→ **TASK OBJECTIVE**: Out of the listing below, copy every line that carries the string "sample".
----------
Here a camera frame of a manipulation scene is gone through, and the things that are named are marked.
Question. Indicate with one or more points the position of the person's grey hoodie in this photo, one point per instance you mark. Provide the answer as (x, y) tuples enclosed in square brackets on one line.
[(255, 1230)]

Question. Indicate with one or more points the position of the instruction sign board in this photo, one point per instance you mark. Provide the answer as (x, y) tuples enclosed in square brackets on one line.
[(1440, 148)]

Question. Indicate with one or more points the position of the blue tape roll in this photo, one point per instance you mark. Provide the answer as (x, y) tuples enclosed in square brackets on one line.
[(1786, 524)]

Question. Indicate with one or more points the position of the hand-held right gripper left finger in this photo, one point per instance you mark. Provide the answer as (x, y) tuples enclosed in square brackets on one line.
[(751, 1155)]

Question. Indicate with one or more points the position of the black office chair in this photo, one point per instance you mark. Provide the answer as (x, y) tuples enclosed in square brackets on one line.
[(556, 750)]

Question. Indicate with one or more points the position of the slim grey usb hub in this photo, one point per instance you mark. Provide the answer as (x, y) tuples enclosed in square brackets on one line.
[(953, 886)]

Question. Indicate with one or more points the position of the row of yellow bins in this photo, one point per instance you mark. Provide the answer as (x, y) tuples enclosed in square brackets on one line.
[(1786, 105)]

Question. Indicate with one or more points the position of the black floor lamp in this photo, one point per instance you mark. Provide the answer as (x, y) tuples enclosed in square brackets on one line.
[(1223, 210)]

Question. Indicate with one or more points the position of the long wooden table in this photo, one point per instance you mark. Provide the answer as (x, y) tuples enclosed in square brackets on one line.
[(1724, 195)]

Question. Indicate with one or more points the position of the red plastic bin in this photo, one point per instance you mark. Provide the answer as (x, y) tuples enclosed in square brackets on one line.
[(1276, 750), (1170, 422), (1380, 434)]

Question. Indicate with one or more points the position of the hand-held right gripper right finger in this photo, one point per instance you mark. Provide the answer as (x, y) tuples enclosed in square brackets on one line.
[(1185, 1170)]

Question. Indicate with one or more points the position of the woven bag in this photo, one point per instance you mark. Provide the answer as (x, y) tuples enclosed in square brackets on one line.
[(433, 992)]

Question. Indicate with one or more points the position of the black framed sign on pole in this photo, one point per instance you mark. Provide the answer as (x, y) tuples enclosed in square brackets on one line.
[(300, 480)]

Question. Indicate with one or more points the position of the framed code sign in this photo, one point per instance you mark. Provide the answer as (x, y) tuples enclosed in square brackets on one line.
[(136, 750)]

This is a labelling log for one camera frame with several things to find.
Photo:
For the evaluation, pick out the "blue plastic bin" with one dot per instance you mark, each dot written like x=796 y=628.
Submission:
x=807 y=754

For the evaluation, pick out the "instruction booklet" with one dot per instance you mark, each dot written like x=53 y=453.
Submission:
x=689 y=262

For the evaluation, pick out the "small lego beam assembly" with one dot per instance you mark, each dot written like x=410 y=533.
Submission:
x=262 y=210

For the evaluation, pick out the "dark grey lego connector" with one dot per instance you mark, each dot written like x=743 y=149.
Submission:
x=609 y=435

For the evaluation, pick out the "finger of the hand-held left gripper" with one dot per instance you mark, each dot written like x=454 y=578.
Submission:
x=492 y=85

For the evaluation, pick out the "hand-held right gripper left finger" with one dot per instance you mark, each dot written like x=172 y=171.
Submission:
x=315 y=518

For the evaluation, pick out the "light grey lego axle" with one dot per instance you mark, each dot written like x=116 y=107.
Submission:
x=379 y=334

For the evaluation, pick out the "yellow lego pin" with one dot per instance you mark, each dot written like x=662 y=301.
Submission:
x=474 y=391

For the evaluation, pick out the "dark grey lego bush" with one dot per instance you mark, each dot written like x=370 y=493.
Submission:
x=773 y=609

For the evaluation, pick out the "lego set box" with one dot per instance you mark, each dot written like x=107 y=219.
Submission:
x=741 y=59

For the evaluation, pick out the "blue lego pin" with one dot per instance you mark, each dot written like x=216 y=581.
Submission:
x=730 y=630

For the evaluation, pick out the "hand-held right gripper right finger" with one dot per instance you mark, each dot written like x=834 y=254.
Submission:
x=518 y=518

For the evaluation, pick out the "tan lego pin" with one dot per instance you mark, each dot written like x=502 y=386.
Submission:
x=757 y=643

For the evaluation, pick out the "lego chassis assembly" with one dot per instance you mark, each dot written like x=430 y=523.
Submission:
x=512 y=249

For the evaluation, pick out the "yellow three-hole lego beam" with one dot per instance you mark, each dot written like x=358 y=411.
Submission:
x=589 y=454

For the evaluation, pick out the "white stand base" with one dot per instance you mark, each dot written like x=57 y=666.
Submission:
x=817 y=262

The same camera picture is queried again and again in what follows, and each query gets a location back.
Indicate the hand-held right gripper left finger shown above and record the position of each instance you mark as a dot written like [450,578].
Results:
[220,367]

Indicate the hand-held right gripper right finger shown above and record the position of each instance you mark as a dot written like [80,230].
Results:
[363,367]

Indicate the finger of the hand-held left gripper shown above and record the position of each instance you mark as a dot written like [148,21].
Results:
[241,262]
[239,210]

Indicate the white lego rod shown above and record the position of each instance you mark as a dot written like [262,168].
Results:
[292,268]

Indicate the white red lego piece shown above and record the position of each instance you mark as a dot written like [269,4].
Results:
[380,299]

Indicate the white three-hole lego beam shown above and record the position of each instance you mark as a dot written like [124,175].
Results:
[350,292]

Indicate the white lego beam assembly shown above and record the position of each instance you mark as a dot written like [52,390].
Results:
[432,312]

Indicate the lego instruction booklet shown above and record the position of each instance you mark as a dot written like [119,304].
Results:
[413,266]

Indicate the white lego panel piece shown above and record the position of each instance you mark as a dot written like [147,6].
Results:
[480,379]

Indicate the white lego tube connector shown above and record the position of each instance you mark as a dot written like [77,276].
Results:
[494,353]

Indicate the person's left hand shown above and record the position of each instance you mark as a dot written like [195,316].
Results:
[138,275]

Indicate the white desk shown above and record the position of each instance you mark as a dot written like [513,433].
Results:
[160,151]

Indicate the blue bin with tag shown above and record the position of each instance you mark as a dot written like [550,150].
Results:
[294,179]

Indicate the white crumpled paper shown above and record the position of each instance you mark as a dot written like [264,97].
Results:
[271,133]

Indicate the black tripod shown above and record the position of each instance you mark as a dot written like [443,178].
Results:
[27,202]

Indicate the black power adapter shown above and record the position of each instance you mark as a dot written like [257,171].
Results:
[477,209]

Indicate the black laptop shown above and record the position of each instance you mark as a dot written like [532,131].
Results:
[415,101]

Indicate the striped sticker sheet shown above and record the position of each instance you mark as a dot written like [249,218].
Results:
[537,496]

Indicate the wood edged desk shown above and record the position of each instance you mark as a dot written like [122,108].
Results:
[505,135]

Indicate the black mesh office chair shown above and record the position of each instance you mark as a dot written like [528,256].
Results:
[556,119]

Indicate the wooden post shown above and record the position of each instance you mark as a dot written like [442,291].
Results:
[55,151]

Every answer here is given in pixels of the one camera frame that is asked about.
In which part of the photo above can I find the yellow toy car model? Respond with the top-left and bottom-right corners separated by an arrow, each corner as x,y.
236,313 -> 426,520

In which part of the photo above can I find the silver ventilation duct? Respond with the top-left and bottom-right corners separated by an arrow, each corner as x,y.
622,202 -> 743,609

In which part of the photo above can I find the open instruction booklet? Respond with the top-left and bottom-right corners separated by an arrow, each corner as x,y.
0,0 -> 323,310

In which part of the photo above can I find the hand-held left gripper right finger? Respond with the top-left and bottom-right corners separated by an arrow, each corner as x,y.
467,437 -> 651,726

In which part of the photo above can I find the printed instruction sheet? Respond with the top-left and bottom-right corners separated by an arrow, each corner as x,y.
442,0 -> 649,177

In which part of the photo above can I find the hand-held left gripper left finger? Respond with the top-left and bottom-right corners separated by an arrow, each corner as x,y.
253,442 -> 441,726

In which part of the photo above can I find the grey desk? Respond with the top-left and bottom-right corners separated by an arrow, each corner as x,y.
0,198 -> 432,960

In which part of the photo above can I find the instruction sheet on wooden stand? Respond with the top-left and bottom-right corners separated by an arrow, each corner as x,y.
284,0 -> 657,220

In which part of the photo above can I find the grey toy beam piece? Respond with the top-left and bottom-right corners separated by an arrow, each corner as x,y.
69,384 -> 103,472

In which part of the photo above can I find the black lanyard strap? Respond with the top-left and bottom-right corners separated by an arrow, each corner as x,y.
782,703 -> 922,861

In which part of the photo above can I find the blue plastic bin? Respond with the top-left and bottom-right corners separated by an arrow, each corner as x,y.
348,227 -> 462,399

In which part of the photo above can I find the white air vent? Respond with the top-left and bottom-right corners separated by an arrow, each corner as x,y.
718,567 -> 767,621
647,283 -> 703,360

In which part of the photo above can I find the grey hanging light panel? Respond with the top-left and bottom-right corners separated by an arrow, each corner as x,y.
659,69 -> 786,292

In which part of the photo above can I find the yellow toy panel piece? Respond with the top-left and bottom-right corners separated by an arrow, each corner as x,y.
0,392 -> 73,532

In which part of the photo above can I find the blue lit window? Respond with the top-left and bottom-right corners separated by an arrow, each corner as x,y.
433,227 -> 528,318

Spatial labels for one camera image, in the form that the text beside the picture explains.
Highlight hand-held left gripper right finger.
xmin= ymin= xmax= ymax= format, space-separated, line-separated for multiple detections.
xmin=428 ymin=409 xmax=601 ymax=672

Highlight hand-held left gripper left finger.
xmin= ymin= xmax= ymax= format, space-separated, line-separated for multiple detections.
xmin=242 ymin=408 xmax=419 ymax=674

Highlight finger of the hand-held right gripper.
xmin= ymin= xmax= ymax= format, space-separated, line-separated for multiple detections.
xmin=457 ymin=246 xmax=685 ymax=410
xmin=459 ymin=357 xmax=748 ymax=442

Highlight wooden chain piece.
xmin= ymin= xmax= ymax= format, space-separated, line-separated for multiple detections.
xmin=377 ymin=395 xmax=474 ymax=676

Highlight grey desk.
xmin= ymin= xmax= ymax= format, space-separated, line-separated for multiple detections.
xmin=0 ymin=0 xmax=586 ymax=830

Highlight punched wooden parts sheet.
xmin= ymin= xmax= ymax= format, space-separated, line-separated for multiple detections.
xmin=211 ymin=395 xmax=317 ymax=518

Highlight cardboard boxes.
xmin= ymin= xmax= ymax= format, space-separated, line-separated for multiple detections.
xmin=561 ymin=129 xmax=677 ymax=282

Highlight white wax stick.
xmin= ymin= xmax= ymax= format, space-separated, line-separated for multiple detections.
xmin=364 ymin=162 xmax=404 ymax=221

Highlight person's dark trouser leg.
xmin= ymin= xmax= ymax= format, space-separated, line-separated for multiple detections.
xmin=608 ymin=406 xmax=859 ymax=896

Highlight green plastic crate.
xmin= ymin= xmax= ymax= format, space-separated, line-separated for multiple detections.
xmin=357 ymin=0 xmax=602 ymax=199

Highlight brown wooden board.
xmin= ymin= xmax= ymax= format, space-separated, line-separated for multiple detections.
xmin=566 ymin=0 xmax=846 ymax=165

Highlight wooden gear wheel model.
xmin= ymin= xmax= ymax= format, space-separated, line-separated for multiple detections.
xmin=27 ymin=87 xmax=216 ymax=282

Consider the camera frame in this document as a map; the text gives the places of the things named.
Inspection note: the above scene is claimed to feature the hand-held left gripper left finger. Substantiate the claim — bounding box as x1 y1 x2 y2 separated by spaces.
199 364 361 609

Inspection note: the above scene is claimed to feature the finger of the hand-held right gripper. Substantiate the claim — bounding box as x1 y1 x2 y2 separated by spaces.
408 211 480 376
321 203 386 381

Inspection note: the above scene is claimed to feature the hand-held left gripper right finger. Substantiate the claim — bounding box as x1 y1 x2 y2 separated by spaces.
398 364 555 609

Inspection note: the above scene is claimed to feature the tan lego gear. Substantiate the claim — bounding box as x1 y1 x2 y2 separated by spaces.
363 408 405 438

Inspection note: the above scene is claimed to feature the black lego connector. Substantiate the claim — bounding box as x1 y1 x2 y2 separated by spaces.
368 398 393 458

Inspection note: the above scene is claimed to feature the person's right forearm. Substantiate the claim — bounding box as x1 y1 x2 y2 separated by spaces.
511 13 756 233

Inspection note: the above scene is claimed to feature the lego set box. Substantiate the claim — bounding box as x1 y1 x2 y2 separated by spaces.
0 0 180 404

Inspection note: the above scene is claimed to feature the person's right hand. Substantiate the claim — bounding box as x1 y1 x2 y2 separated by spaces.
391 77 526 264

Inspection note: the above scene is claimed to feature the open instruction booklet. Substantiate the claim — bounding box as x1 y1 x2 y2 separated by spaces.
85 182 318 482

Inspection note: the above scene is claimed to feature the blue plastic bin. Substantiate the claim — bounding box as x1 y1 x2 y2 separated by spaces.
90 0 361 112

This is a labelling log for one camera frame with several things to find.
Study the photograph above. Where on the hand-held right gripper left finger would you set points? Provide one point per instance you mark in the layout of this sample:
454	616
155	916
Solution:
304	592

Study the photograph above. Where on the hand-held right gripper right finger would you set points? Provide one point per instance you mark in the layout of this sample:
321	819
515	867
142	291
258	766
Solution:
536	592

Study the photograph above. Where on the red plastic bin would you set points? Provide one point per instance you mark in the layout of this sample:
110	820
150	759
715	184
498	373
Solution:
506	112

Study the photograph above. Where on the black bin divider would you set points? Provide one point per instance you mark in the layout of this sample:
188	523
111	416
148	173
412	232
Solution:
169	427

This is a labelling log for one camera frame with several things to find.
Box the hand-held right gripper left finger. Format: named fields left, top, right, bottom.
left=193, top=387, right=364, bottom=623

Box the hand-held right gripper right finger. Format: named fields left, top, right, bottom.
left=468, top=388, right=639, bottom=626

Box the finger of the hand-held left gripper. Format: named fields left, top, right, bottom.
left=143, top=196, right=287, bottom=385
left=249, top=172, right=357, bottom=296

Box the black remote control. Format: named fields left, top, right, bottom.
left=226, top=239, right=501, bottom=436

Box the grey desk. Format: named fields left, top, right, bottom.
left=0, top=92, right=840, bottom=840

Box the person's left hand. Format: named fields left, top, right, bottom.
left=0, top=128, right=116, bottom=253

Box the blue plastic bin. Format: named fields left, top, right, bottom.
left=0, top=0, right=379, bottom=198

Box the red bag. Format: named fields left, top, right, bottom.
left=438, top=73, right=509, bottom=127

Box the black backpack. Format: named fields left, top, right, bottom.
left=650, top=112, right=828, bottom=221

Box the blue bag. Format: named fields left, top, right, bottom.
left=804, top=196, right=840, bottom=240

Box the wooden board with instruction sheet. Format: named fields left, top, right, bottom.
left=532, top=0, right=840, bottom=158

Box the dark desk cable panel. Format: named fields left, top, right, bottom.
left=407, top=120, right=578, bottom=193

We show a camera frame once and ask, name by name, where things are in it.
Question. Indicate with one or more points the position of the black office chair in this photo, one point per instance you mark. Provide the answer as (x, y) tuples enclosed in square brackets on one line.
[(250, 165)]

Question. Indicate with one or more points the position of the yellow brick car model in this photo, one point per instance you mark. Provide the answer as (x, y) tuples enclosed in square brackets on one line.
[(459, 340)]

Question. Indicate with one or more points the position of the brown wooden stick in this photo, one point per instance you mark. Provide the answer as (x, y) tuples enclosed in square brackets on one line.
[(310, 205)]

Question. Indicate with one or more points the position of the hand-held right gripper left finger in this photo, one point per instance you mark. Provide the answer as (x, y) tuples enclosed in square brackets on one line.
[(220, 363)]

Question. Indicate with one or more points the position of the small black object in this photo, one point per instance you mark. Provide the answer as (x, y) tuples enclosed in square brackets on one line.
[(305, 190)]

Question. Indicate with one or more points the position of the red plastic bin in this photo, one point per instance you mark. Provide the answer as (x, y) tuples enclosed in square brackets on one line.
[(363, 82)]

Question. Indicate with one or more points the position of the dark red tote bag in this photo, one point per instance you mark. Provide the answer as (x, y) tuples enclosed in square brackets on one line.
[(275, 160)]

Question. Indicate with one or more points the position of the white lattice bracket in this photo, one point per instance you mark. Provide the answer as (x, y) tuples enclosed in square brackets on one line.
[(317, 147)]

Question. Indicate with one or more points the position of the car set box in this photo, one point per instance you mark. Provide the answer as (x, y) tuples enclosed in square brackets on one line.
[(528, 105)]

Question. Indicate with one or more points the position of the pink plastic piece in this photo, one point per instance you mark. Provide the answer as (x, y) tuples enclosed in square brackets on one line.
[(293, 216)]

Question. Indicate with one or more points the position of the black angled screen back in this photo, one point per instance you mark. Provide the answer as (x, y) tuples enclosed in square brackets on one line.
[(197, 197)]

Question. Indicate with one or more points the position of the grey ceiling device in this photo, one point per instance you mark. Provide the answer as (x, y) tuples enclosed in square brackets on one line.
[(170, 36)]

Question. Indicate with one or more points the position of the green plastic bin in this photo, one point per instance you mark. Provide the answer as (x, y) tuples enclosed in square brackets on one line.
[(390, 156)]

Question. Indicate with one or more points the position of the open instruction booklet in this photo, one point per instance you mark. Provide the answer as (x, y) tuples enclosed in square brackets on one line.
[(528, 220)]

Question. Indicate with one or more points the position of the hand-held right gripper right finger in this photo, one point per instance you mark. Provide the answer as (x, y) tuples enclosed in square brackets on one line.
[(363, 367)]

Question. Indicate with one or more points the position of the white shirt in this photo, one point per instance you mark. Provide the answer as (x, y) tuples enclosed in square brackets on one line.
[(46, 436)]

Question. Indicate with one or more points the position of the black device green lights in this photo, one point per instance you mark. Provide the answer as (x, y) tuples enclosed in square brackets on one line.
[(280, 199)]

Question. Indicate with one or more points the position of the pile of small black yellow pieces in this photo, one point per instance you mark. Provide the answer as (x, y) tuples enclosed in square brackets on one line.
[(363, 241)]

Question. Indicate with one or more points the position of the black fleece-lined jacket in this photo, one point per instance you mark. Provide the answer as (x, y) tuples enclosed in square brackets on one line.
----------
→ **EXERCISE RESPONSE**:
Study the photograph above. Where on the hand-held right gripper left finger would you set points? Provide one point per instance you mark in the layout of this sample:
Study the photograph above. Where on the hand-held right gripper right finger would you set points? Provide one point per instance you mark in the layout of this sample:
Study the photograph above. Where on the red plastic bin would you set points? Provide one point per instance you mark in the layout of this sample:
Study the photograph above. Where on the black bin divider would you set points? Provide one point per instance you mark in the layout of this sample:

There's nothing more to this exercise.